En second lieu, les dispositions de l’article L. 80 A du livre des procédures fiscales instituent un mécanisme de garantie au profit du redevable qui, s’il l’invoque, est fondé à se prévaloir, à condition d’en respecter les termes, de l’interprétation de la loi formellement admise par l’administration, même lorsque cette interprétation ajoute à la loi ou la contredit. En adoptant ces dispositions, le législateur a entendu, dans un objectif de sécurité juridique, prémunir le contribuable contre les changements de doctrine de l’administration alors qu’il aurait appliqué un texte fiscal selon l’interprétation que celle-ci avait alors formellement admise. En revanche, il n’a pas entendu, par ces dispositions, permettre à un contribuable qui n’a pas lui-même fait application de la loi fiscale selon l’interprétation qu’en donnait l’administration par des instructions ou circulaires publiées de se prévaloir de cette interprétation pour demander la réduction d’une imposition établie, sur la base de sa déclaration, conformément à la loi fiscale.
En l’espèce, les requérants soutiennent, sans toutefois citer les dispositions de l’article L. 80 A du livre des procédures, que conformément à la notice de la déclaration de revenus pour l’année 2018, il était possible de déterminer le montant net imposable d’un revenu en utilisant le simulateur disponible sur le site impots.gouv.fr et que si M. B… avait fait application de ce simulateur, le revenu net fiscal d’un revenu brut de 360 000 euros doit s’élever à 291 600 euros, ou, à défaut, à 315 521 euros par renvoi aux énonciations du n° 90 de la documentation administrative référencée BOI-RSA-GEO-40-10-20 relative au régime des salariés impatriés. Toutefois, les requérants n’ont pas fait usage du simulateur de calcul qu’ils invoquent ni appliqué, dans leur déclaration de revenus de l’année 2018, la méthode de calcul issue de la doctrine administrative qu’ils citent, à supposer même qu’ils aient pu s’en prévaloir. Par suite, ils ne sont, en tout état de cause, pas fondés à solliciter la réduction du montant net imposable du « super bonus » perçu par M. B…, à titre principal, à la somme de 291 600 euros ou, à titre subsidiaire, à celle de 315 521 euros.
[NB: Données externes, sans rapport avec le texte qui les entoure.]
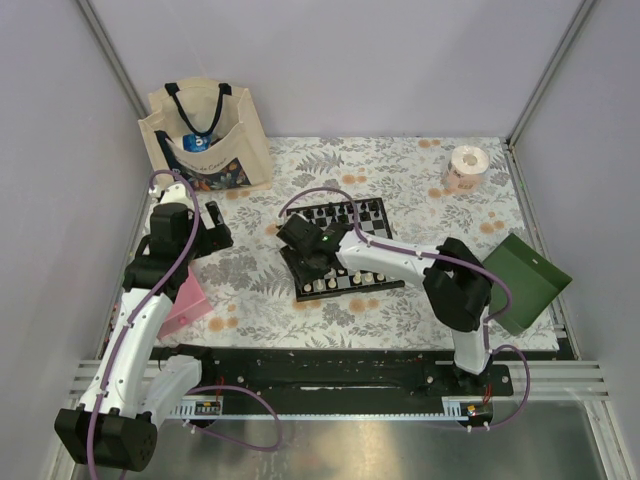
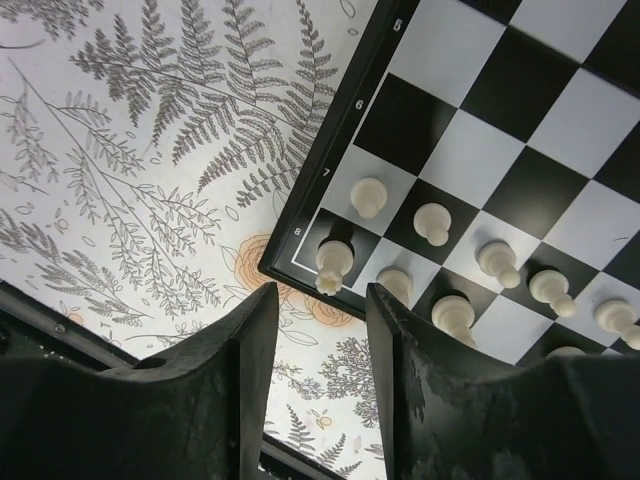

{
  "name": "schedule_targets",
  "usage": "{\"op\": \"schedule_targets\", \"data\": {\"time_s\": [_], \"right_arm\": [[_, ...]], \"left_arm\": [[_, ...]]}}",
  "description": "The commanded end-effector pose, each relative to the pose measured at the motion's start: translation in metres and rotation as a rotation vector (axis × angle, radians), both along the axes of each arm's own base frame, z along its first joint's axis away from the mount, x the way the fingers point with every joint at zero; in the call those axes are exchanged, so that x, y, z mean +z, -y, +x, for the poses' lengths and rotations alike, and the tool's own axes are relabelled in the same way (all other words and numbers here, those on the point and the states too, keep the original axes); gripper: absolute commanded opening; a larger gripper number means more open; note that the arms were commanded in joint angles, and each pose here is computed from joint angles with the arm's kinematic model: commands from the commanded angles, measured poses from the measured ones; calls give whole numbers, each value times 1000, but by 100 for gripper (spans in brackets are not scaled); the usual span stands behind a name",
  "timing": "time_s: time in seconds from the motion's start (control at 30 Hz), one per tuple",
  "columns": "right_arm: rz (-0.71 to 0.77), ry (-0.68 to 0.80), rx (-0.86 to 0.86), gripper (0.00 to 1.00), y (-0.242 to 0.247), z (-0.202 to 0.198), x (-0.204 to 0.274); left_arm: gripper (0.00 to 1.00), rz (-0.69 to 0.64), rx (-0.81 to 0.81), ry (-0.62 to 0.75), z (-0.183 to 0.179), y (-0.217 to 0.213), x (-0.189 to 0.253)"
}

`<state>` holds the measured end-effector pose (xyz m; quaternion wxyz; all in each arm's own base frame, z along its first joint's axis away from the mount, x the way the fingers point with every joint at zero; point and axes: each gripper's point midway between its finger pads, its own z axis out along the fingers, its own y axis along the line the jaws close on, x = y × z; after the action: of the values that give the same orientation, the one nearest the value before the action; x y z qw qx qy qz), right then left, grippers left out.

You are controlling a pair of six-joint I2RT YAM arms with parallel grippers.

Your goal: Set up the chess pieces on the board

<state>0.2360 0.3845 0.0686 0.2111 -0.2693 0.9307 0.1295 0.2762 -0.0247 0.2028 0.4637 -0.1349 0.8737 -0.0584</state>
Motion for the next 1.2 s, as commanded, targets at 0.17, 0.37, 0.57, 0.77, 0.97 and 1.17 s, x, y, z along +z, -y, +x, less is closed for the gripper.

Il résulte de ce qui précède que les conclusions présentées par M. et Mme B… aux fins de décharge de la cotisation supplémentaire d’impôt sur le revenu à laquelle ils ont été assujettis au titre de l’année 2018 doivent être rejetées. Par voie de conséquence, leurs conclusions présentées au titre de l’article L. 761-1 du code de justice administrative ne peuvent qu’être rejetées.
D E C I D E:
Article 1er :
La requête de M. et Mme B… est rejetée.
Article 2 :
Le présent jugement sera notifié à Mme C… B… et M. A… B… et au directeur de la direction spécialisée du contrôle fiscal centre-est.
Délibéré après l’audience du 15 septembre 2025, à laquelle siégeaient :
M. Clément, président,
Mme Duca, première conseillère,
Mme Journoud, conseillère.
Rendu public par mise à disposition au greffe le 3 octobre 2025.
La rapporteure,
A Duca
Le président,
M. Clément
La greffière,
E.Seytre
La République mande et ordonne au ministre de l’économie, des finances et de la souveraineté industrielle et numérique en ce qui le concerne, ou à tous commissaires de justice à ce requis en ce qui concerne les voies de droit commun contre les parties privées, de pourvoir à l’exécution du présent jugement.